**Task instructions**
Only one portion of the data is to be written out: from the line bearing "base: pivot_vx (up" through the line bearing "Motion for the". Write it exactly as it appears.
<<<<
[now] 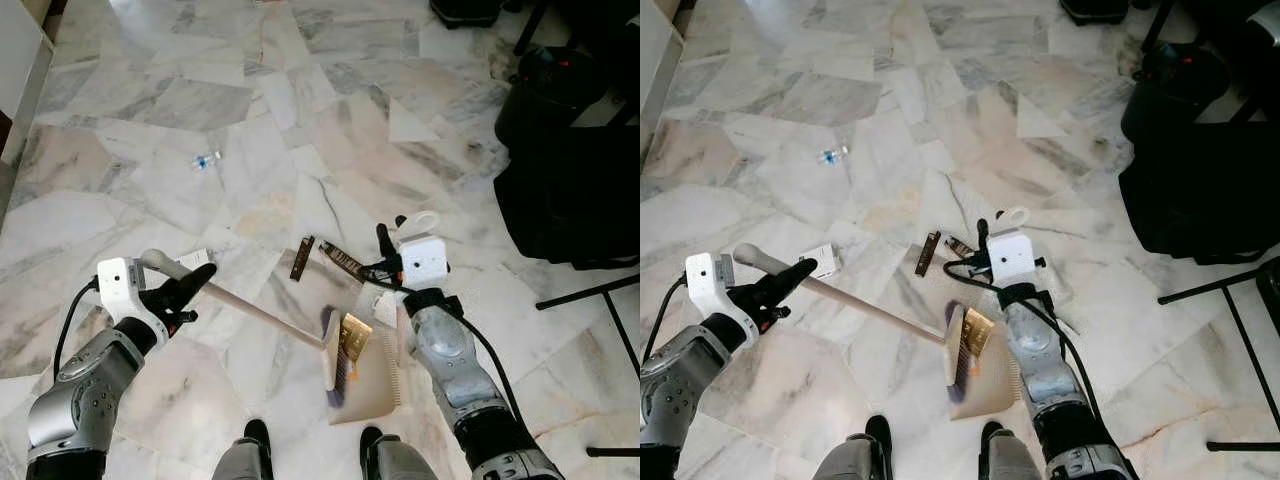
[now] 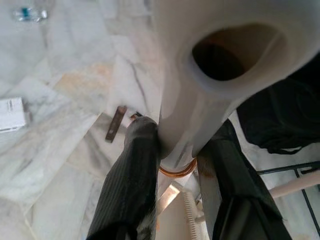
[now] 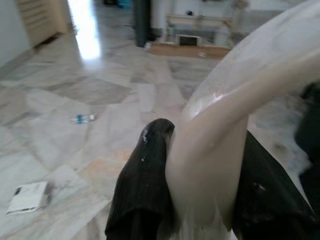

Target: Sweep floor

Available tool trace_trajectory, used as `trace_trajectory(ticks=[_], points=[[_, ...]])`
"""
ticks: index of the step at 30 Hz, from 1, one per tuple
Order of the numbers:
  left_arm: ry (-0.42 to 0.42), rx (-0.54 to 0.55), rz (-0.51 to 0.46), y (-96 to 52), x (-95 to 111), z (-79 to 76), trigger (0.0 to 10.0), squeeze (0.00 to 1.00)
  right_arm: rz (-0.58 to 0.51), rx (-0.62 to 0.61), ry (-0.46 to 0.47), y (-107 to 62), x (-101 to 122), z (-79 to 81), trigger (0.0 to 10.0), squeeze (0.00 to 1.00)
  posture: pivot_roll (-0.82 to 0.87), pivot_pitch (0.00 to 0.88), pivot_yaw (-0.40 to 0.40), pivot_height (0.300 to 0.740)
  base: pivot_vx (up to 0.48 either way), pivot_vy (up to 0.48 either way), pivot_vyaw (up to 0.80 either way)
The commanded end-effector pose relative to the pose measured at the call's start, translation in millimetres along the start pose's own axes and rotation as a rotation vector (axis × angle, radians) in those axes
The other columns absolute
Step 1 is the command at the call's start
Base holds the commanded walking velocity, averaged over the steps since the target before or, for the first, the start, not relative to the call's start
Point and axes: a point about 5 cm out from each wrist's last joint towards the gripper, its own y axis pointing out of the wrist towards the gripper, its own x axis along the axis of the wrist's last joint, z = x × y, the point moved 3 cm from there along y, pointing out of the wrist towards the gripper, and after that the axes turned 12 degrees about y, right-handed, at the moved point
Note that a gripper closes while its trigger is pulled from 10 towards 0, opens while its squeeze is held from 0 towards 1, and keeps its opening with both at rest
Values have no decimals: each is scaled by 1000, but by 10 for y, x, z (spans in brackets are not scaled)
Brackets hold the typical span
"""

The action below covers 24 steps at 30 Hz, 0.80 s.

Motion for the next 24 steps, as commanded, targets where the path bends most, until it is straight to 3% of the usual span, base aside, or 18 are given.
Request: trace_trajectory(ticks=[1,6,13,24], points=[[-7,-68,15,-37,-30,-76,10000,0,15,-4,42,7,-38,40,10000,0,19,319,31,740,0,0,0],[59,-94,22,-138,69,-21,10000,0,-10,-12,81,63,17,56,10000,0,42,296,35,740,0,0,0],[168,-68,-55,-223,444,41,10000,0,-40,-4,114,144,93,113,10000,0,67,260,40,740,0,0,0],[341,-74,-116,-293,867,-15,10000,0,-81,4,156,232,183,144,10000,0,91,224,38,740,0,0,0]])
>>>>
**Output below**
  base: pivot_vx (up to 0.48 either way), pivot_vy (up to 0.48 either way), pivot_vyaw (up to 0.80 either way)
The commanded end-effector pose relative to the pose measured at the call's start, translation in millimetres along the start pose's own axes and rotation as a rotation vector (axis × angle, radians) in those axes
The other columns absolute
Step 1 is the command at the call's start
Base holds the commanded walking velocity, averaged over the steps since the target before or, for the first, the start, not relative to the call's start
Point and axes: a point about 5 cm out from each wrist's last joint towards the gripper, its own y axis pointing out of the wrist towards the gripper, its own x axis along the axis of the wrist's last joint, z = x × y, the point moved 3 cm from there along y, pointing out of the wrist towards the gripper, and after that the axes turned 12 degrees about y, right-handed, at the moved point
Note that a gripper closes while its trigger is pulled from 10 towards 0, opens while its squeeze is held from 0 towards 1, and keeps its opening with both at rest
Values have no decimals: each is scaled by 1000, but by 10 for y, x, z (spans in brackets are not scaled)
Brackets hold the typical span
"""

The action below covers 24 steps at 30 Hz, 0.80 s.

Motion for the next 24 steps, as commanded, targets where the path bends most, until it is straight to 3% of the usual span, base aside, or 18 are given.

This response is done.